-- EXERCISE INPUT follows --

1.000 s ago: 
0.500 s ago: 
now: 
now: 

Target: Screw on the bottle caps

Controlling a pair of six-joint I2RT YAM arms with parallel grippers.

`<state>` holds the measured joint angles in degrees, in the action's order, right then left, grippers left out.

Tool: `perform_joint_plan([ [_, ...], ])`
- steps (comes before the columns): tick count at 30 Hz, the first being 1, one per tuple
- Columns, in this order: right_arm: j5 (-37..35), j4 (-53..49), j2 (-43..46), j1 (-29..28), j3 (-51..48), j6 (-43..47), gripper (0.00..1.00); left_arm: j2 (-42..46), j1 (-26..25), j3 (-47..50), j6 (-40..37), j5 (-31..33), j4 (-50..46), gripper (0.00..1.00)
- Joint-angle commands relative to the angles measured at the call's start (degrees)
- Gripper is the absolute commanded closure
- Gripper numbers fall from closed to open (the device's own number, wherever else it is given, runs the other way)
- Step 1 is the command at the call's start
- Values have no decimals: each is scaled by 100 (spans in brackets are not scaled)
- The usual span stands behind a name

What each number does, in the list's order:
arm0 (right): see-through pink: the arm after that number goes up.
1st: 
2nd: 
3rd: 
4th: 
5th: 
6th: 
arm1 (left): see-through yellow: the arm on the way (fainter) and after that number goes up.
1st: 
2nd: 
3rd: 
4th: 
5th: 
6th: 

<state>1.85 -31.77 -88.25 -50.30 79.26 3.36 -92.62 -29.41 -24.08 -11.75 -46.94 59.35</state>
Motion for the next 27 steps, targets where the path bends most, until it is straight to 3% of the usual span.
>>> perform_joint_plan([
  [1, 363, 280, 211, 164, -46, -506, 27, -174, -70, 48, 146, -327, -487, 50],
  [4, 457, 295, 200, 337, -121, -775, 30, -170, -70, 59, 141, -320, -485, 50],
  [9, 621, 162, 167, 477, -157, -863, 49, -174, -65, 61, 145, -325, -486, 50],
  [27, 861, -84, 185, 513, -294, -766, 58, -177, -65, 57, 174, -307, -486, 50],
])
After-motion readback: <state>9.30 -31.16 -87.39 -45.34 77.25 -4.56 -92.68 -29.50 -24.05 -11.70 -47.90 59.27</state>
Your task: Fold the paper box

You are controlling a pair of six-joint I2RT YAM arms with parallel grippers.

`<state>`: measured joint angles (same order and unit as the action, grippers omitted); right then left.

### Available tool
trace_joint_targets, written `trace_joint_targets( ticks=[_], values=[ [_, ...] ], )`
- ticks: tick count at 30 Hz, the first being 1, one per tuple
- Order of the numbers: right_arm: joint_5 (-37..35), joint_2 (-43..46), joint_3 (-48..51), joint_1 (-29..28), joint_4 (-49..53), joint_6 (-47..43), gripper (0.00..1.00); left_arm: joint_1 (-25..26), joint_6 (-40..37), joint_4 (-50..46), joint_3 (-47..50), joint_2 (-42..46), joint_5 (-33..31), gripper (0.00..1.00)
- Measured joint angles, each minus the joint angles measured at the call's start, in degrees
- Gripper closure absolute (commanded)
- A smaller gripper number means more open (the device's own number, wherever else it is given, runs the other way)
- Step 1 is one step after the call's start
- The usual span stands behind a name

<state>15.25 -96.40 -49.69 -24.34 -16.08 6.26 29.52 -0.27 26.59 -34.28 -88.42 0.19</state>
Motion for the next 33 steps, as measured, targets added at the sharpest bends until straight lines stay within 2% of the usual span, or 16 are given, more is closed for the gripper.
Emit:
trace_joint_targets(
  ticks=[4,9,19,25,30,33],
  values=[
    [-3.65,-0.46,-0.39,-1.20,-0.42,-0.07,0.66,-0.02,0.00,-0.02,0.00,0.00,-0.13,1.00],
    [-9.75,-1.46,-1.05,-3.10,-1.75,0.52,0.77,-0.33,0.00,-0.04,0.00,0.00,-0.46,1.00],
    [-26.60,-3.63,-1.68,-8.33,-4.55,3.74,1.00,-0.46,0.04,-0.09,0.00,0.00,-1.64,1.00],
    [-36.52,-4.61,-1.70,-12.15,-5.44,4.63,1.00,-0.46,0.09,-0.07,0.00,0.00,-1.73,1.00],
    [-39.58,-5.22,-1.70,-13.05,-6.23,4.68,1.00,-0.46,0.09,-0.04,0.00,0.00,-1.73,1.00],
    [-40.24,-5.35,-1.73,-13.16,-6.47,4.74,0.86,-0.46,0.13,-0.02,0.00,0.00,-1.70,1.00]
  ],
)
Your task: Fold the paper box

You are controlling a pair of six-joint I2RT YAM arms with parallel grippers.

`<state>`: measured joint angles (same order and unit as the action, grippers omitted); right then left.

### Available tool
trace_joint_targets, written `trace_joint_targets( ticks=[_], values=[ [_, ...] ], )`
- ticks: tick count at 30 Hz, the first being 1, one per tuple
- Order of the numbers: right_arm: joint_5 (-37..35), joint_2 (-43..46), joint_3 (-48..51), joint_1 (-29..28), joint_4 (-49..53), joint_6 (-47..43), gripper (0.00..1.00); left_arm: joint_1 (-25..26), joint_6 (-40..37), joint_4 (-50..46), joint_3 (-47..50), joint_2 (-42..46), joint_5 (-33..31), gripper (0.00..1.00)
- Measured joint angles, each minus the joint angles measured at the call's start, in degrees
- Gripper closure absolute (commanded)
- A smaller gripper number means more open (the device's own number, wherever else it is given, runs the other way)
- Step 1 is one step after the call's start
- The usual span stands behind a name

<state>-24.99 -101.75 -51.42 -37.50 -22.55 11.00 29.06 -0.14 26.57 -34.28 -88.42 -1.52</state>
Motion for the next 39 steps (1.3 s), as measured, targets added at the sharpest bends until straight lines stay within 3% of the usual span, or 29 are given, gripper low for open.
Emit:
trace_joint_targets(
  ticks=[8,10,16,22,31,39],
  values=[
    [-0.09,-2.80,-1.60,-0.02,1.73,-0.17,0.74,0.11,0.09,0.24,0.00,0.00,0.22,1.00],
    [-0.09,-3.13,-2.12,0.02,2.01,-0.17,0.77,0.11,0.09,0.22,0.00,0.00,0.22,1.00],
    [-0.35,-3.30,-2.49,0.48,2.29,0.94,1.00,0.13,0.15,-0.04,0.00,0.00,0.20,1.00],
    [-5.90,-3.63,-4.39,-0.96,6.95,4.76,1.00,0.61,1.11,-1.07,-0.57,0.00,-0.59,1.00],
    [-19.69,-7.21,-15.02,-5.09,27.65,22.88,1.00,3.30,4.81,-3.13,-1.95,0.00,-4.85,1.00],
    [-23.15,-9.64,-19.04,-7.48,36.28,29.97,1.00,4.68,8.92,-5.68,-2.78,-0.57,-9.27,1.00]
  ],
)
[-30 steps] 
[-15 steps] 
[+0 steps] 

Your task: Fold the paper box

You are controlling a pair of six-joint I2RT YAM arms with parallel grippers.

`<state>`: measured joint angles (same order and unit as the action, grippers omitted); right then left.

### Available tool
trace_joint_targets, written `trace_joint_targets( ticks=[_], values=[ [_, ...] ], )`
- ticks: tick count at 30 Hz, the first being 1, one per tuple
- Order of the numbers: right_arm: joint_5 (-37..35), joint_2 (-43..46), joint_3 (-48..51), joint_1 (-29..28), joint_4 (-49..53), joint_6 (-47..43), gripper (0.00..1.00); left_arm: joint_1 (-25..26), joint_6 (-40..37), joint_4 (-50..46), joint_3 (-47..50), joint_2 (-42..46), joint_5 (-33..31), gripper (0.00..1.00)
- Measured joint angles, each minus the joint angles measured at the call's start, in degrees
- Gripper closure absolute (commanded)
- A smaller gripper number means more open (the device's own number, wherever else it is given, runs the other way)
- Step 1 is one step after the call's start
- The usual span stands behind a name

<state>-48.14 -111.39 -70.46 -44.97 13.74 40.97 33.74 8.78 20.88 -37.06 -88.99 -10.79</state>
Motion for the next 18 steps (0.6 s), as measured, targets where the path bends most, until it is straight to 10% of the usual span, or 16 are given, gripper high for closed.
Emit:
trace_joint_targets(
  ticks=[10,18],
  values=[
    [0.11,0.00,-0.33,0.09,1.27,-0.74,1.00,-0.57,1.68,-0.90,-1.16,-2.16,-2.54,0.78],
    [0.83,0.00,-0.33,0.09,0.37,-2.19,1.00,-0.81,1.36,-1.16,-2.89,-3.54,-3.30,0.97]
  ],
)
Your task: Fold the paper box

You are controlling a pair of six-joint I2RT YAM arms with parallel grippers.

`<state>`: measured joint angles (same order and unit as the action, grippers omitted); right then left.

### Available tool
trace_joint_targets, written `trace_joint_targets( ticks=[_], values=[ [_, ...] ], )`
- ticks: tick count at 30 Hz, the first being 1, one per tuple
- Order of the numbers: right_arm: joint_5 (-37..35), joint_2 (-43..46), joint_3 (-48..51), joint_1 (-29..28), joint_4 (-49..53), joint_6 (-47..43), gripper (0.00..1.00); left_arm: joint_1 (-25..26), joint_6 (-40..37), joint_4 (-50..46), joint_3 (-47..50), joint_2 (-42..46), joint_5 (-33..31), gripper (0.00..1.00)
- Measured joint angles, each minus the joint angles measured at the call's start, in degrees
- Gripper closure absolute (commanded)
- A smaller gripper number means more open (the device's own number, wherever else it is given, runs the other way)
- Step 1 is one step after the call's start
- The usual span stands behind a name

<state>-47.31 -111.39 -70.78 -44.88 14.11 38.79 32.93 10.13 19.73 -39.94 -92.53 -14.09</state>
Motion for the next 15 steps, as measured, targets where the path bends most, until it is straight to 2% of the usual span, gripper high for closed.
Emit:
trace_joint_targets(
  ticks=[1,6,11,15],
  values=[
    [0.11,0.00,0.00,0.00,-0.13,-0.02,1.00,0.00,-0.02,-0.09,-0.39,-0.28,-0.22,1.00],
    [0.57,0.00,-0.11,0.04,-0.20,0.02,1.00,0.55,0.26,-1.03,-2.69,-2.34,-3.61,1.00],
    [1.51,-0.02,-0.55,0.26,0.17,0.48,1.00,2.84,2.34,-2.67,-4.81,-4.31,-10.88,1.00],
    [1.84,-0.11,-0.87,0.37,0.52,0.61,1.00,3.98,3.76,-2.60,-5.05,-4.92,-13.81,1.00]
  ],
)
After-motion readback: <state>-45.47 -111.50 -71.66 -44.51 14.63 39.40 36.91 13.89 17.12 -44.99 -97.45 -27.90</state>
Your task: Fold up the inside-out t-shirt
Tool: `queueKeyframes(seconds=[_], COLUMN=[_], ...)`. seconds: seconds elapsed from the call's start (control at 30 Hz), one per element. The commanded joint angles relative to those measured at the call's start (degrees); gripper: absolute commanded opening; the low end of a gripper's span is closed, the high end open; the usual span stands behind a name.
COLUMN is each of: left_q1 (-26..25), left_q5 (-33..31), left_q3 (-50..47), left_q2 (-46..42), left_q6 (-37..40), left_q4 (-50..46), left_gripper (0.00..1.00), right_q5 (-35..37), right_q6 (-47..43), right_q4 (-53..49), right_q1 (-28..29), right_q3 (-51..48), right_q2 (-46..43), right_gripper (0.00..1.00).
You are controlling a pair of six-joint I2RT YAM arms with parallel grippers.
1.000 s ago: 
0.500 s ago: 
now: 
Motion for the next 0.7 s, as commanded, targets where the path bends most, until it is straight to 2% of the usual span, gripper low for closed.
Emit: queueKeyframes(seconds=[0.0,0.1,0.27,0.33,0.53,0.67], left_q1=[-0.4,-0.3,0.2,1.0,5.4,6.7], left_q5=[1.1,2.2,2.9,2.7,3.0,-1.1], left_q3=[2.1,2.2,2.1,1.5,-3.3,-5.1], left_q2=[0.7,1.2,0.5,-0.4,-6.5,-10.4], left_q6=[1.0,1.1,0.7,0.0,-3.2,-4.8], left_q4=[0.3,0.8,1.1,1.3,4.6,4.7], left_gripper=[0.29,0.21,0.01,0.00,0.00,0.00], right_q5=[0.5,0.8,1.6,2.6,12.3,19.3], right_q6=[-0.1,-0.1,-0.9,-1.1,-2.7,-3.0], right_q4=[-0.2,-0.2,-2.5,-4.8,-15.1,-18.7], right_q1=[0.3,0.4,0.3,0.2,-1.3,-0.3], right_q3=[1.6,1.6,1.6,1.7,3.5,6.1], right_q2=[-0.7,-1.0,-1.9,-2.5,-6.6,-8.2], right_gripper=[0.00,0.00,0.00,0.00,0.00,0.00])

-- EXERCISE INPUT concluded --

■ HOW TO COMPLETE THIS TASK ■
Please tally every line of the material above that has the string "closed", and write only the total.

■ REPLY ■
6